StockReview.id – Masa pandemi telah berlangsung selama lebih dari dua tahun dan mulai memasuki masa recovery. Namun di tengah perbaikan kondisi, kembali muncul tantangan baru yang hadir dari level global, yakin ancaman resesi global dan inflasi. Tentunya kondisi ini dapat memberikan dampak bagi Indonesia, termasuk bagi industri asuransi dan media.
Untuk memberikan informasi kepada masyarakat mengenai dampak yang bisa terjadi dan bagaimana persiapan yang harus dilakukan, Allianz Indonesia kembali mengelar media discussion dengan mengangkat tema “Economic Outlook 2023 and Inflation-Recession Pressure: What does it mean for Insurance and Media Industry.” Melalui tema ini, Allianz ingin memberikan gambaran kepada masyarakat mengenai potensi risiko di 2023 dan bagaimana cara mengantisipasinya.
Potensi Risiko Volatilitas Ekonomi Global Mengawali pemaparan, “Prospek Ekonomi 2023 Global dan Nasional” yang disampaikan oleh Poltak Hotradero sebagai Business Development Advisor Indonesia Stock Exchange, menyebutkan bahwa efek riak dari invasi Rusia ke Ukraina, pengetatan moneter AS, dan perlambatan ekonomi di China akan membebani ekonomi tahun depan, dengan potensi pertumbuhan global melambat menjadi hanya 2,7%, menunjukkan tren perlambatan dari 2021 yang sebesar 6% dan di 2022 sebesar 3,2%. Hal ini dapat menghasilkan beberapa risiko yang membentuk volatilitas ekonomi global.
“Potensi risiko yang kemungkinan besar terjadi dan memiliki dampak yang sangat tinggi, berupa cuaca, dimana musim dingin memperburuk krisis energi Eropa. Musim dingin 2022/23 di Eropa akan berlangsung berat dan akan sangat tergantung pada ketersediaan gas dan batu bara. Pada keadaan ini inflasi di Eropa masih akan bertahan tinggi didorong harga energi serta akan menekan konsumsi serta ekonomi,” ujar
Poltak.
Poltak menambahkan bahwa cuaca ekstrem dapat juga menambah lonjakan harga komoditas dan memicu kerawanan pangan global. Kekeringan parah dan gelombang panas di Eropa, Cina, India, dan AS pada tahun 2022 berkontribusi terhadap kenaikan harga beberapa bahan makanan.
Selain itu, invasi yang dilakukan Rusia terhadap Ukraina berdampak pada terhambatnya pasokan gas alam dan selanjutnya penurunan produksi pupuk dunia. Tanpa pemulihan pasokan gas alam dan pupuk, siklus tanam berbagai komoditas di tahun 2023 dapat terdampak terutama pada negara-negara miskin di Afrika dan Timur Tengah.
Di negara-negara maju, perlambatan ekonomi dapat semakin dalam, mengakibatkan jatuhnya pasar aset yang akan membebani pertumbuhan global. Di pasar negara berkembang, kenaikan suku bunga dapat mendorong depresiasi mata uang yang ekstrem dan meningkatkan risiko
gagal bayar utang negara (seperti yang terjadi di Sri Lanka pada bulan April).
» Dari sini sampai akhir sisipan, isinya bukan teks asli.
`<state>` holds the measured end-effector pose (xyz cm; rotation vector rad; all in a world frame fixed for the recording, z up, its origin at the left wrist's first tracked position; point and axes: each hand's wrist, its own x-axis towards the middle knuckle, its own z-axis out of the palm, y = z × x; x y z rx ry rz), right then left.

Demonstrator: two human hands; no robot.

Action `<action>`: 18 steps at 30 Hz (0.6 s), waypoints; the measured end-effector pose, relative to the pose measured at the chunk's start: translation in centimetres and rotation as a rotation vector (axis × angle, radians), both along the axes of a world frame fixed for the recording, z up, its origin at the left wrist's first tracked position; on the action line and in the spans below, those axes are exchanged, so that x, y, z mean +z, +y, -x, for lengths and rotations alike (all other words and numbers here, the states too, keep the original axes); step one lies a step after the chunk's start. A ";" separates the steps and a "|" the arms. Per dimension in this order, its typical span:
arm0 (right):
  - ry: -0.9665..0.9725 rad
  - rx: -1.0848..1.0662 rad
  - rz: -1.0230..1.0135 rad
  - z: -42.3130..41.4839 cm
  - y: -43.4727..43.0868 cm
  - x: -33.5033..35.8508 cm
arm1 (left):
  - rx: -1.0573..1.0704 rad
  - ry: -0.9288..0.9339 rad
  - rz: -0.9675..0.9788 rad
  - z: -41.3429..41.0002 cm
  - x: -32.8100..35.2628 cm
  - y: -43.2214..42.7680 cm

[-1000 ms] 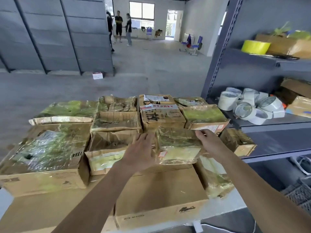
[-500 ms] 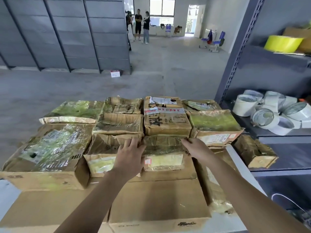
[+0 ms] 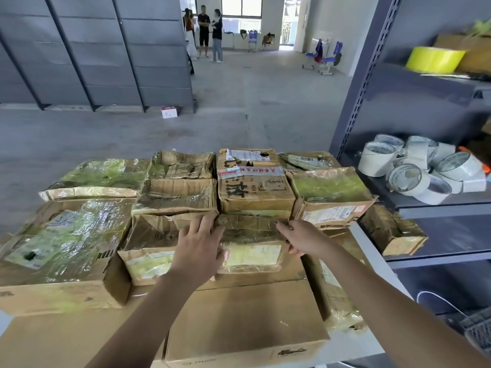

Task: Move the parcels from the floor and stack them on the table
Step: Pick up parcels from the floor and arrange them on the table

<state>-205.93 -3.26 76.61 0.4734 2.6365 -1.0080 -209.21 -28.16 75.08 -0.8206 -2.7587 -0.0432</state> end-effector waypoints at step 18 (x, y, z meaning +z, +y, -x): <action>-0.011 0.080 0.049 -1.9 1.1 -3.5 | -0.118 -0.062 0.062 1.0 -0.3 -0.4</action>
Poltak menyimpulkan, “Secara umum, negara-negara di dunia mengalami lonjakan inflasi. Lonjakan inflasi dipicu oleh meningkatnya aktivitas ekonomi dan meningkatnya volume uang hasil stimulus ekonomi Pandemi berbagai negara. Untuk menekan lonjakan inflasi, berbagai Bank Sentral di seluruh dunia menaikkan suku bunga, untuk menyerap likuiditas pasar uang yang berlebih dan mengendalikan ekspektasi inflasi. Kenaikan suku bunga biasanya akan memicu perlambatan aktivitas dan pertumbuhan ekonomi. Hal ini akan berlangsung hingga
tingkat inflasi berada di bawah target Bank Sentral. Indikator utama: Inflasi Inti (Core Inflation).